This vignette covers built-in distribution families available in `distionary`. It provides insight into each family and its counterparts in the `stats` package.

## Built-In Distribution Families

All distribution families found in the `stats` package are integrated into `distionary`, along with a few others. They are shown in the table below with notes on whether they have counterparts in the `stats` package.

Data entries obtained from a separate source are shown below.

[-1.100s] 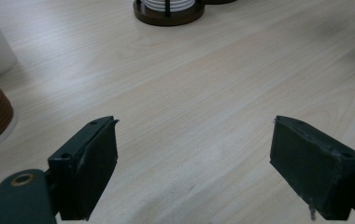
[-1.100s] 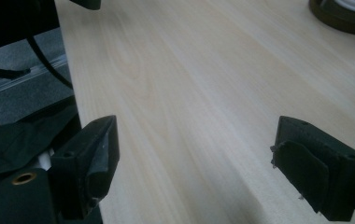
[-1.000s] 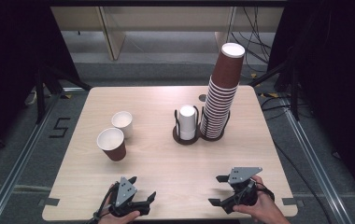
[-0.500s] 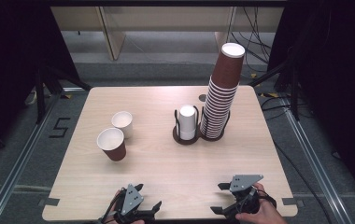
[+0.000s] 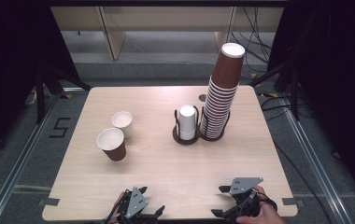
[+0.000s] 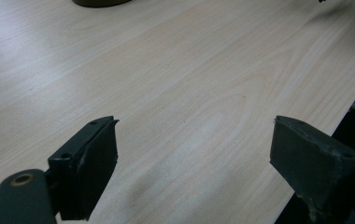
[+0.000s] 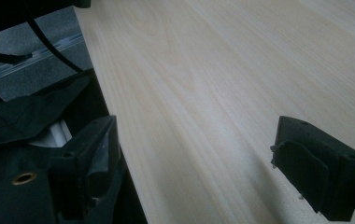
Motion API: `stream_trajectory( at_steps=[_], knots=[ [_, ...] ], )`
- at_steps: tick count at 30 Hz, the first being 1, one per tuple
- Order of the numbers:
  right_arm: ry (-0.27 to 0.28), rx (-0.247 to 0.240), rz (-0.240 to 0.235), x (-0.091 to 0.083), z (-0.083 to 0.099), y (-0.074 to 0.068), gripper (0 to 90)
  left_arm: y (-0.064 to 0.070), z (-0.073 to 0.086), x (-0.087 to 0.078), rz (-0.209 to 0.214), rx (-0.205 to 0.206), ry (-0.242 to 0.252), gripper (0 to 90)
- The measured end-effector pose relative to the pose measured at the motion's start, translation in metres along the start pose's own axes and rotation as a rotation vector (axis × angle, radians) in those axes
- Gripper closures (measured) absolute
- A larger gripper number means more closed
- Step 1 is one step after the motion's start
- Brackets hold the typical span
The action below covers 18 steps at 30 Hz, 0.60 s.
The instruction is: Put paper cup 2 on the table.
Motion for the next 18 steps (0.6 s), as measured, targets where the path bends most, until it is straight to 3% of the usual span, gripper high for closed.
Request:
stream_trajectory(
  at_steps=[4, 9, 10, 18],
  knots=[
    [-0.008, 0.001, 0.001, 0.0011, 0.0005, -0.0002, 15.8, -0.0002, 0.0009, 0.0003, 0.000, 0.025, -0.019, 14.6],
    [-0.011, 0.005, 0.005, 0.0019, 0.0011, -0.0001, 15.8, 0.0022, 0.0002, 0.0016, 0.009, 0.014, -0.013, 14.6],
    [-0.012, 0.006, 0.006, 0.0020, 0.0011, 0.0003, 15.8, -0.0002, 0.0013, 0.0001, 0.006, 0.045, -0.044, 14.7],
    [-0.009, -0.004, 0.016, 0.0022, 0.0009, 0.0033, 15.8, 0.0015, 0.0007, 0.0023, 0.014, 0.021, -0.022, 14.7]
  ],
)
Point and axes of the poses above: each handheld gripper's, and its own axes: x roughly forward along the jaws, z roughly out of its underside, y roughly to its right, the point moved 3 cm from there along x, roughly forward along the jaws, and after that the axes turned 13 degrees about x, right-handed, at the moved point
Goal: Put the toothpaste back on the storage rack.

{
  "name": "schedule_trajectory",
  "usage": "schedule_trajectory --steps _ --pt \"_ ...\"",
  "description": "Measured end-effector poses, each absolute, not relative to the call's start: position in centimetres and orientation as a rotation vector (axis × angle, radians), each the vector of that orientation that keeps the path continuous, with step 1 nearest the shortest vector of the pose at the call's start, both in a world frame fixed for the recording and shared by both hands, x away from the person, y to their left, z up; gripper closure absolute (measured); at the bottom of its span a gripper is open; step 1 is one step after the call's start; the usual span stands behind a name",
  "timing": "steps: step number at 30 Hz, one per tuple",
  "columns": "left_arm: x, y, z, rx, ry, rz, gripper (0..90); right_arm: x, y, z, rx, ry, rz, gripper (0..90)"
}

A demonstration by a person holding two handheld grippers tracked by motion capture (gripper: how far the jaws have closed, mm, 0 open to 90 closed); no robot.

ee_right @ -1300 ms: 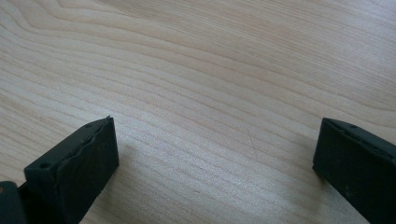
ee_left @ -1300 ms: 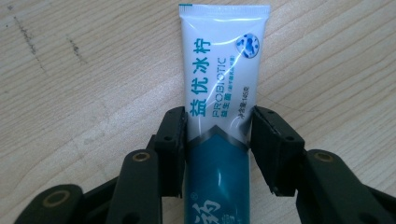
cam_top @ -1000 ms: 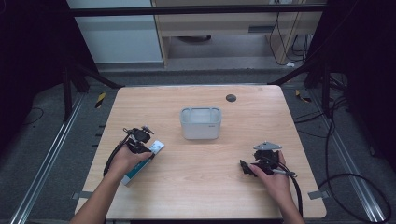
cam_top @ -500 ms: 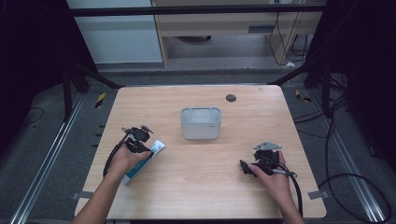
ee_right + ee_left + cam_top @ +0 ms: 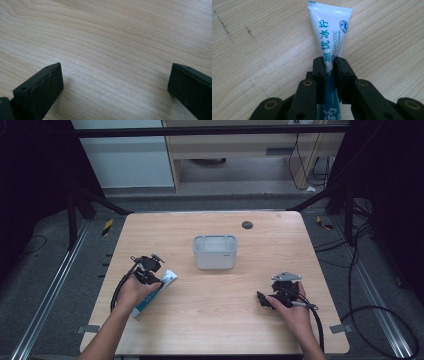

| Distribution                     | `distionary` Function  |  Has counterpart in `stats` |
|----------------------------------|------------------------|-----------------------------|
| Bernoulli | `dst_bern()` | Yes |
| Beta | `dst_beta()` | Yes |
| Binomial | `dst_binom()` | Yes |
| Cauchy | `dst_cauchy()` | Yes |
| Chi Squared | `dst_chisq()` | Yes |
| Degenerate | `dst_degenerate()` | No |
| Exponential | `dst_exp()` | Yes |
| Empirical | `dst_empirical()` | No |
| F | `dst_f()` | Yes |
| Finite | `dst_finite()` | No |
| Gamma | `dst_gamma()` | Yes |
| Geometric | `dst_geom()` | Yes |
| Generalised Extreme Value (GEV) | `dst_gev()` | No |
| Generalised Pareto (GP) | `dst_gp()` | No |
| Hypergeometric | `dst_hyper()` | Yes |
| Log Normal | `dst_lnorm()` | Yes |
| Log Pearson Type III | `dst_lp3()` | No |
| Negative Binomial | `dst_nbinom()` | Yes |
| Normal | `dst_norm()` | Yes |
| Pearson Type III | `dst_pearson3()` | No |
| Poisson | `dst_pois()` | Yes |
| Student _t_ | `dst_t()` | Yes |
| Uniform | `dst_unif()` | Yes |
| Weibull | `dst_weibull()` | Yes |

In addition, there is a special "Null" distribution object akin to a missing or unknown distribution. This is useful, for example, if an algorithm fails to return a distribution: instead of throwing an error, a Null distribution can be returned.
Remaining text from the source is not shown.